Kotomono.co – Yakin masih betah hidup dalam budaya patriarki?
Banyak sekali masyarakat yang berkoar-koar menyuarakan kodrat perempuan, peran perempuan, sampai masalah pendidikan bagi perempuan. Tak jarang dari mereka menganggap perempuan makhluk yang lemah, tidak bisa berbuat banyak, dan harus tunduk pada peraturan. Padahal ini pemikiran kuno. Mestinya diberantas dan diganti dengan kesetaraan. Tapi apa mungkin?

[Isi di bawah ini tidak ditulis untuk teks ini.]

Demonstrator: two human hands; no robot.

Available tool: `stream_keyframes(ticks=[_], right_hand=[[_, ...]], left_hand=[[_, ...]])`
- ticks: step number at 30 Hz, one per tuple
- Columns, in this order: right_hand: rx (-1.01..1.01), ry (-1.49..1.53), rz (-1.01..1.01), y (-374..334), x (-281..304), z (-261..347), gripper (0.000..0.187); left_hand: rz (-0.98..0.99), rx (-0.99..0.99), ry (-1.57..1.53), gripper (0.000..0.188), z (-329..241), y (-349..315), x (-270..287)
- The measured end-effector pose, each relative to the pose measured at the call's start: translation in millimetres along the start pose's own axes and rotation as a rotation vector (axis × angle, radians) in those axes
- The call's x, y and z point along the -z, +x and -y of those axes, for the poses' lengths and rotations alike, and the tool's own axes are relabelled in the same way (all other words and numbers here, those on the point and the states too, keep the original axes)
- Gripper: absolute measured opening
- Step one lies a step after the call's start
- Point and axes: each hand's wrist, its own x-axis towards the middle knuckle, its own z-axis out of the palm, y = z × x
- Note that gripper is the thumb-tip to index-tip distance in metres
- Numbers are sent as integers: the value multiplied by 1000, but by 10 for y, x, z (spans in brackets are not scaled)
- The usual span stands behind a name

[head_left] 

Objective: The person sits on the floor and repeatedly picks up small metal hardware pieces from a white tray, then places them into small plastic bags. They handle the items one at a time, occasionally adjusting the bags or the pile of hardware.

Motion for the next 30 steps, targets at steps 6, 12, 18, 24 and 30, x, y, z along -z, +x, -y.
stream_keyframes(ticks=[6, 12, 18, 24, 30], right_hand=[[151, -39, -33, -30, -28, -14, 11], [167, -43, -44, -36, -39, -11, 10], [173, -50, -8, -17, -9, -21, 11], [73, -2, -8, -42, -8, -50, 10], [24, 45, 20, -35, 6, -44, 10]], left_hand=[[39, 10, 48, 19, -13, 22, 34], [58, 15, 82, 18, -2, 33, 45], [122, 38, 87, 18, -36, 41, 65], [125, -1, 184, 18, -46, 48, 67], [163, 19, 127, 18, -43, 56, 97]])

Nyatanya, sampai sekarang praktik patriarki masih ada. Dominasi laki-laki di kehidupan dianggap wajar. Hal ini dapat dilihat dari hubungan antara laki-laki dan perempuan yang mengalami ketimpangan. Kaum perempuan banyak yang direndahkan bahkan didiskriminasi.
Kodrat Perempuan?
Muak rasanya jika mendengar perkataan bahwa perempuan urusannya dapur, sumur, dan kasur. Banyak laki-laki yang beranggapan bahwa pekerjaan rumah dan mengurus anak mutlak menjadi tugas para istri. Sementara para laki-laki hanya akan dituntut untuk bekerja dan mencari uang.
Itu sudah kodrat perempuan, katanya. Padahal, kodrat perempuan hanya meliputi hamil, melahirkan, dan menyusui, Selain itu, tak terkecuali pekerjaan rumah dan mengurus anak, bisa dilakukan siapa pun, tak memandang perempuan atau laki-laki.

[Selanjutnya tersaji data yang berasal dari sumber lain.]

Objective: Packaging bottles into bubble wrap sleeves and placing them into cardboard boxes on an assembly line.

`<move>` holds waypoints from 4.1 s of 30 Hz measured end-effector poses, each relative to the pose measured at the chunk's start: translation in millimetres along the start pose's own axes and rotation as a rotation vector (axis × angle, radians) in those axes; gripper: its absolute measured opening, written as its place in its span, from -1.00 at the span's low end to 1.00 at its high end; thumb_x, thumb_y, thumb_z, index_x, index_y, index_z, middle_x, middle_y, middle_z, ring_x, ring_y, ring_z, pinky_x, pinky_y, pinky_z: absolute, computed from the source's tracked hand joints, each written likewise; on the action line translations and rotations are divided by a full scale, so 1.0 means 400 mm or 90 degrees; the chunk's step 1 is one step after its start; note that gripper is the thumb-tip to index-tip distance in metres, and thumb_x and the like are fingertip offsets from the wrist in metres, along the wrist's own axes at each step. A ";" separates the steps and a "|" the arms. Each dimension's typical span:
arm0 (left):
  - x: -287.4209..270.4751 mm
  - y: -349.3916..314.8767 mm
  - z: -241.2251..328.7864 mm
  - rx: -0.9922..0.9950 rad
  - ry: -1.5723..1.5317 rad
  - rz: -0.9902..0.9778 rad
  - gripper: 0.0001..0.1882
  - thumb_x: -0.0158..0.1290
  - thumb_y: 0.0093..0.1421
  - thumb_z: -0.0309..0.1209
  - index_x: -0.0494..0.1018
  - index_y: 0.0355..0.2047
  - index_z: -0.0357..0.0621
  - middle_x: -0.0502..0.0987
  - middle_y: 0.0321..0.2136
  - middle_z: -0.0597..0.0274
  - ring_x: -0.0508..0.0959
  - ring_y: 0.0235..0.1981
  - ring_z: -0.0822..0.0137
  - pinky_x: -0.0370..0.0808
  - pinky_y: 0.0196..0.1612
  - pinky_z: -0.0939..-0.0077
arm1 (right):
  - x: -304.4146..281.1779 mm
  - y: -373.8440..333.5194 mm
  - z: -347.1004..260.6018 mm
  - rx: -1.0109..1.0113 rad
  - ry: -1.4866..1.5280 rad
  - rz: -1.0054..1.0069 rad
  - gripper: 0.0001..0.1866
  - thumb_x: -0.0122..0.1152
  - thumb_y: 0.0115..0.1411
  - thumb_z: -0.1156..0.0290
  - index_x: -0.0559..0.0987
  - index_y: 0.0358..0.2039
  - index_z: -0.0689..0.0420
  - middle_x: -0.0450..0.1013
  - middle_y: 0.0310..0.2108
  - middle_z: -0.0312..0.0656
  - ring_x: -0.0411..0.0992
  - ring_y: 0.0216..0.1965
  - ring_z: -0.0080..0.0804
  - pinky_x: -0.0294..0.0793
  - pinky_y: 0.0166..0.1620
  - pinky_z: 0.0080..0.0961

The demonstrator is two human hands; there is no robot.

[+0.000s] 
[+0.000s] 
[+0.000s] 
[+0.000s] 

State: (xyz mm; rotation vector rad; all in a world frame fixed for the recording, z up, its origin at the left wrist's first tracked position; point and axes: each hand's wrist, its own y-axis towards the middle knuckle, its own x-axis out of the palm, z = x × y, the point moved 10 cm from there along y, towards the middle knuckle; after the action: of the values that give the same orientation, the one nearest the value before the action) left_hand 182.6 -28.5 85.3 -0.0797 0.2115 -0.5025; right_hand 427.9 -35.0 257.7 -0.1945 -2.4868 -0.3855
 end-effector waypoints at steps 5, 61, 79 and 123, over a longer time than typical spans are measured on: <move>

Istilah yang dinamai “kodrat perempuan” itu acap kali justru dipakai untuk memaksa perempuan berdiam diri di rumah saja. Misalnya, pernah terjadi di orang terdekat saya. Si suami bilang gini, “Beres-beres rumah dan ngurus anak kan tugas kamu sebagai istri di rumah, tugasku susah payah nyari uang untuk kebutuhan hidup,” ke istrinya.
Kalimat tersebut sering diucapkan ketika merasa lelah selepas kerja. Selain itu, sang istri akan dianggap tak becus ngurus anak jika si anak melakukan kesalahan atau sakit. Padahal mengurus anak menjadi tanggung jawab bersama yang tidak hanya dilimpahkan pada salah satu pihak saja.

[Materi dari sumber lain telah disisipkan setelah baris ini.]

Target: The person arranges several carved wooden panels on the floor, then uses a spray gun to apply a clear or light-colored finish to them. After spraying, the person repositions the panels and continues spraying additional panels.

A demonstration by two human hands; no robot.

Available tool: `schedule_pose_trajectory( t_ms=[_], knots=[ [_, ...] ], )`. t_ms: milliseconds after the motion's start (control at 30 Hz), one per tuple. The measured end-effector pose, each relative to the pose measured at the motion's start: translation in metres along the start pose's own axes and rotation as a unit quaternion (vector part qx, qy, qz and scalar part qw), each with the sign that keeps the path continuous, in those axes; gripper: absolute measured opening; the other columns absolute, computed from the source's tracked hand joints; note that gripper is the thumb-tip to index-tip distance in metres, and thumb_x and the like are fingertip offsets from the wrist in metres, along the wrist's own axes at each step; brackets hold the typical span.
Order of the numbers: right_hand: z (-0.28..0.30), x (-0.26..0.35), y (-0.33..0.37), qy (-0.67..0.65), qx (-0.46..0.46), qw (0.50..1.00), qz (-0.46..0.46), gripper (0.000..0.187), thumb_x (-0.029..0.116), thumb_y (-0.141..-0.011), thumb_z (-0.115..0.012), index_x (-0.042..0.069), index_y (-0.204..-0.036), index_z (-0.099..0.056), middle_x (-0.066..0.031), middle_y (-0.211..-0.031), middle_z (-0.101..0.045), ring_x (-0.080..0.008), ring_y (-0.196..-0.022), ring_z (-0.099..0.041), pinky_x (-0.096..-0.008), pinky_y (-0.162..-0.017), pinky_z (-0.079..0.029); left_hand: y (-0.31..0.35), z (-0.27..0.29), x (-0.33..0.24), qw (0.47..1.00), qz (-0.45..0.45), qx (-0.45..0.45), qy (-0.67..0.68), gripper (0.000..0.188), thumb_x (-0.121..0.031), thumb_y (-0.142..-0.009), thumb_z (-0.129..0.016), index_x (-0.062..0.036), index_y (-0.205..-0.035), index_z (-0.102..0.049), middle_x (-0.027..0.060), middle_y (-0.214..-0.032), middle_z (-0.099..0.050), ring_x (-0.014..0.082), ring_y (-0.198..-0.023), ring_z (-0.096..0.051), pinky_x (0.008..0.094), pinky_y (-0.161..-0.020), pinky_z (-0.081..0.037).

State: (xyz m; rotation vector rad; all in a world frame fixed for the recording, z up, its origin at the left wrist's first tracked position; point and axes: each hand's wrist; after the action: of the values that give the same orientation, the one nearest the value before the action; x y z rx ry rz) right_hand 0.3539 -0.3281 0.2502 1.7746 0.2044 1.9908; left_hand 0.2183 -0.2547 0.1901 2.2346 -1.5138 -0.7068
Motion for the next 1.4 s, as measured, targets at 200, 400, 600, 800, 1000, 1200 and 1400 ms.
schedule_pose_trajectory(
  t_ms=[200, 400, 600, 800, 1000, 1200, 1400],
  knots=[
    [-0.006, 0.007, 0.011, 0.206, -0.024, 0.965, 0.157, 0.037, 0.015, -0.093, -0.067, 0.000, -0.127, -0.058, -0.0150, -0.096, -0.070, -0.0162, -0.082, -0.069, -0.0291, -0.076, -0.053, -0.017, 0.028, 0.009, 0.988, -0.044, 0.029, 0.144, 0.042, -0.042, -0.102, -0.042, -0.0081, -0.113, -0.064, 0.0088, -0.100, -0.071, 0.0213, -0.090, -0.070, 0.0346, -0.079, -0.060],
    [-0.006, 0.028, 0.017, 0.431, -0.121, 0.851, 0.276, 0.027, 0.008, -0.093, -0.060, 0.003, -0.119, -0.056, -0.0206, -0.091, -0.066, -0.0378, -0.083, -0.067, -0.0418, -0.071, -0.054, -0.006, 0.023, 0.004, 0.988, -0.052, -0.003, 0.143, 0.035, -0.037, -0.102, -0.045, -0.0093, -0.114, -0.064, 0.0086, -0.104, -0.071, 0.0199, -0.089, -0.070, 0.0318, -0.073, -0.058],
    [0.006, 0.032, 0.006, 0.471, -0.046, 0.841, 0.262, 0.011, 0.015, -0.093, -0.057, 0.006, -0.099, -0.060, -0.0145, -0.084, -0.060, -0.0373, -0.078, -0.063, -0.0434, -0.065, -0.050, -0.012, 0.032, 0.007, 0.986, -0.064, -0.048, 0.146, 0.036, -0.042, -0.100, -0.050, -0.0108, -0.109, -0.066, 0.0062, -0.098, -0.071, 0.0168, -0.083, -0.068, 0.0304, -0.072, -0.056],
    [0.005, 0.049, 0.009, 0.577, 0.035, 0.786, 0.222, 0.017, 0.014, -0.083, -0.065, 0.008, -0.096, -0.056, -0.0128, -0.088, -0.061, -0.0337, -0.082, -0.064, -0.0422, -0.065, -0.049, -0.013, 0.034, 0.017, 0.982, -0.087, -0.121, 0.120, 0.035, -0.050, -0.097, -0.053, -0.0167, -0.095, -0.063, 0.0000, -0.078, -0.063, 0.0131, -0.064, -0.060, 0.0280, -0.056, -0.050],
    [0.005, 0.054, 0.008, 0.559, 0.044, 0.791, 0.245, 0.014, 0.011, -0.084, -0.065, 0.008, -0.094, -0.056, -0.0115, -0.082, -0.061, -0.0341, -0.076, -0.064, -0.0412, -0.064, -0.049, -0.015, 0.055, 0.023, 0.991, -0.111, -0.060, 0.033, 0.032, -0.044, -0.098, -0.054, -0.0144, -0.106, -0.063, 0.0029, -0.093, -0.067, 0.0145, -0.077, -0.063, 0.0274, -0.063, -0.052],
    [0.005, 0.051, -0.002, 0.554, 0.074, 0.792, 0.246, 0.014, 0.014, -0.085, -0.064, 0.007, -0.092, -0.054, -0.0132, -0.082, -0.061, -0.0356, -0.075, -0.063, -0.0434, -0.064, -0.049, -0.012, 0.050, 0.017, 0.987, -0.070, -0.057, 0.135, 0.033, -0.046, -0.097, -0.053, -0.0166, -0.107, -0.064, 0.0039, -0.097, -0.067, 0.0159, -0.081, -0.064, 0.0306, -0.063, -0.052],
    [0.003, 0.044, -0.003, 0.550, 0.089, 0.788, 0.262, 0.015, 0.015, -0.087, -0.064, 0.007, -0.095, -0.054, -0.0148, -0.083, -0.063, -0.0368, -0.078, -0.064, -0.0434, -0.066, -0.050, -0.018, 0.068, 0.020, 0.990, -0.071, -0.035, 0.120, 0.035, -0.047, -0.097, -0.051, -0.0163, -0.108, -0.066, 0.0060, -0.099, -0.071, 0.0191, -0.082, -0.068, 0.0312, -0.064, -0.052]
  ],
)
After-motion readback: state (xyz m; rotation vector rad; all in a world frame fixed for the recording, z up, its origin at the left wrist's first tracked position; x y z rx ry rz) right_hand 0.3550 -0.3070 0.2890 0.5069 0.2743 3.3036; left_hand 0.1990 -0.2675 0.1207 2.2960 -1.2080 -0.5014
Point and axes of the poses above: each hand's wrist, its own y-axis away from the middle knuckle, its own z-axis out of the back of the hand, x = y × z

Tidak Hanya Terjadi di Keluarga
Lucunya praktik semacam ini tidak hanya terjadi di keluarga, namun juga di ranah organisasi, pekerjaan, bahkan politik. Ambil contoh dalam organisasi yang lingkupnya tidak terlalu besar, seperti salah satu program yang ada di sebuah kampus di Pekalongan. Salah seorang anggotanya melakukan diskriminasi terhadap sesama anggota yang perempuan dengan mengatakan bahwa perempuan tidak mengerjakan salah satu tugas.
Ia bilang kalau perempuan melakukan tugas tersebut akan banyak salah. Orang ini juga bilang perempuan tak bisa diandalkan dalam beberapa kegiatan. Tentu apa yang dilakukan orang ini adalah bentuk budaya patriarki yang oleh kaum feminisme dimusuhi.
Kaum feminisme beranggapan bahwa patriarki harus dienyahkan dalam kehidupan manusia. Ini menjadi salah satu upaya memperjuangkan kesetaraan gender, di mana perempuan dan laki-laki memiliki hak, kewajiban, dan status sosial yang sama di hadapan hukum maupun masyarakat.
Pentingnya Pendidikan untuk Perempuan
Demi mencapai kesetaraan antara laki-laki dan perempuan, jangan ada lagi perihal perempuan yang tertinggal secara pemikiran maupun pendidikan. Peran pendidikan bagi perempuan sangatlah penting, bahkan menjadi ibu rumah tangga pun perlu bekal ilmu. Pendidikan seharusnya tidak hanya dimiliki perempuan yang ekonomi atau status sosialnya menengah ke atas, tapi semua perempuan.
Kesetaraan gender juga dijelaskan dalam Al-Qur’an Surah An-Naml ayat 23, “Sesungguhnya aku menjumpai seorang perempuan yang memerintah mereka, dan dia dianugerahi segala sesuatu serta mempunyai singgasana yang besar.”
Perempuan yang dimaksud dalam surah ini adalah Ratu Balqis. Ia adalah pemimpin kaum Saba. Dalam kepemimpinannya, Balqis mampu membawa rakyatnya pada kesejahteraan dan kemakmuran. Ayat ini memperjelas posisi perempuan yang bisa menjadi pemimpin jika diberi ruang dan kepercayaan.
Itu dalam agama, wabilkhusus Islam. Di kehidupan bernegara juga sebetulnya sudah diatur. Lihatlah UU Hak Asasi Manusia Nomor 39 Pasal 15. Bunyinya kurang lebih begini:
“Setiap orang berhak memperjuangkan hak pengembangan dirinya, baik secara pribadi maupun kolektif, untuk membangun masyarakat, bangsa, dan negaranya.”
Dari UU tersebut, sudah sangat menjelaskan bahwa setiap orang, bukan cuma laki-laki, memang berhak untuk memperjuangkan hak pengembangan dirinya. Jadi, selain dijabarkan secara hukum dan agama, praktik patriarki ini perlu digalakkan lagi. Lalu, kita harus memulainya dari mana? Sederhanya, kita bisa memulainya dari diri kita sendiri, keluarga, dan lingkungan terdekat. Seandainya itu terjadi, sungguh kehidupan tak ubahnya resital: harmonis, merdu, dan tentu saja indah.